Podemos dizer que uma das motivações da recente emergência étnica dos Cariris
de Serra Grande, é a instabilidade territorial devido a instalação de empreendimento nas
terras que ocupam imemorialmente. Motivo esse que vem sendo frequente em outros casos
de “etnogênese” no Brasil. Quando um grupo vulnerável a mudanças indesejadas, decide
descobrir o manto da invisibilidade de uma cultura diferenciada que carregam,
considerando e fazendo uso dos dispositivos jurídicos que lhe dão proteção e lhes garantem
uma existência enquanto tal.

Podemos afirmar ainda que outro fator para tal fenômeno é a realidade interétnica
que esse grupo está inserido, no qual grande parte dos indivíduos com que se relacionam ,
apresentam um sentimento de pertençam a algum grupo com atribuições étnicas.

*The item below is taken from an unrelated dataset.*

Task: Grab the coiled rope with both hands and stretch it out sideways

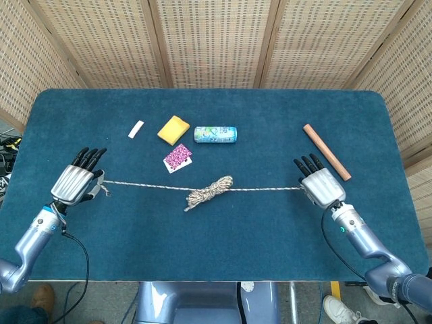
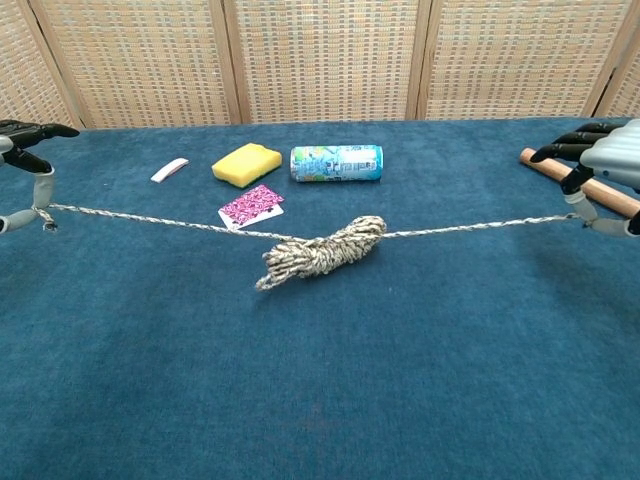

A unidade entre os diferentes grupos sócias que compõe a área pesquisada é dada
pela peculiaridade ecológica de um clima semi-árido em um bioma de caatinga,
combinação responsável por ciclos de estiagem severas, que são compartilhadas com uma
vivacidade na memória de tais grupos. Barth apresenta quatro formas de relações em
situações em que nichos comum constituem um ponto de articulação entre as populações
distintas entre populações culturalmente distintas (Barth p. 202). Weber (p.274) também
ressalta o alto grau na adaptação a condições naturais externas, como uma das fontes que
dão origem a costumes comum. Esse modo de vida parcialmente compartilhado graças a
um elo ecológico, pode seguramente ter seu raio de alcance geográfico estendido para áreas
circunvizinhas. Esse modo de vida de amplo alcance regional está relacionado ao ethos
sertanejo.
Dessa forma podemos dizer que formação de uma identidade étnica não está
congelada em um tempo e espaço hiper-delimitado. Ela se dá através da relação
reconhecimento/estranhamento com outros grupos, característico do processo de alteridade.
Os elementos que são passiveis de comparação, que são uma moeda de identificação, são
também constantemente ressignificado. Sendo que articulação externa pode ser supralocal,
além das fronteiras político-adminitrativa.